Nor did religion always make the difference. Sicily flourished under the Muslims of that period; they were good caretakers of the land, much better, imo, than the Bourbons. In different eras, however, they stifled learning and modernization in the areas they ruled.
European history is complex; including the on-going struggle for the control of the Mediterranean. What would that history have been like if France wasn't so often allied with the Ottomans?
There are many, many, such what might have been.

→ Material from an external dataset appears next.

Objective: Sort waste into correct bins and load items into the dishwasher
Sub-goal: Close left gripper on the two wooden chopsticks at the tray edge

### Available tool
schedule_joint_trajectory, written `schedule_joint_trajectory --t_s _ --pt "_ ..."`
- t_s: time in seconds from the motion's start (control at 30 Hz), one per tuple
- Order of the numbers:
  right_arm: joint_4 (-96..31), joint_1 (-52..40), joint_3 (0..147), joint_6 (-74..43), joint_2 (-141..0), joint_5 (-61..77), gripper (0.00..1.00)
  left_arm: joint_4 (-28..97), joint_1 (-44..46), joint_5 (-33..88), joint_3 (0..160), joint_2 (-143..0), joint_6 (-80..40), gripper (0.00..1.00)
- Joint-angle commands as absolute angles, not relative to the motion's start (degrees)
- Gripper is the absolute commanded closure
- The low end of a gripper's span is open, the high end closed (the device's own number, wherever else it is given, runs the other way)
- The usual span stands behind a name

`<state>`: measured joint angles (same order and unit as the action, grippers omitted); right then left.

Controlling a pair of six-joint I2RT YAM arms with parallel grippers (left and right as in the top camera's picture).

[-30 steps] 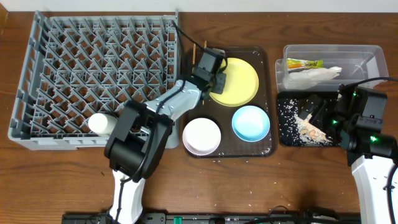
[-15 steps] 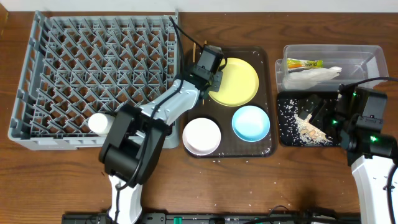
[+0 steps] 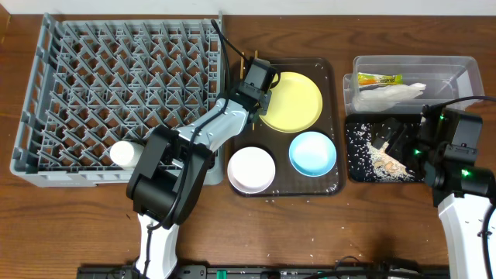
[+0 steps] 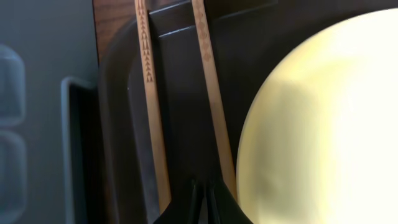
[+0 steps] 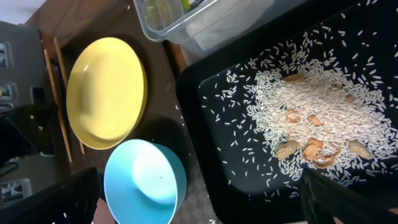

Italy even divided to city states, Venice, Genoua Firenze etc etc is the mother of Renaisance,
by providing new art codes, they change the world, the differences among pappal and state laws and needs, the Hebrew communities and the forced laws for them, created our modern Banking system
there is an economical system called merchandilism, no matter Dutch make it science, Venice and Genoa start it,
Merchandilism is the step before Adam Smith's theory, or maybe the spring to Adam Smith and enlighment,
East Roman empire due to 3 dogmas,
1 holy roman empire will never die
2 Mercenairies are better than locals,
3 ''I have to die before I die, So when I trully die, I won't die''
the last is the moto of denier monks, from Kappadokia to Benedecto and Amalfi Italy at least 1/4 young males went to monasteries to live,
Italy is priviledged to be mother of Renaisance, France and Dutch for enlightment, Germany England and North from Reformation, and Spain has its own awaking with Maurs.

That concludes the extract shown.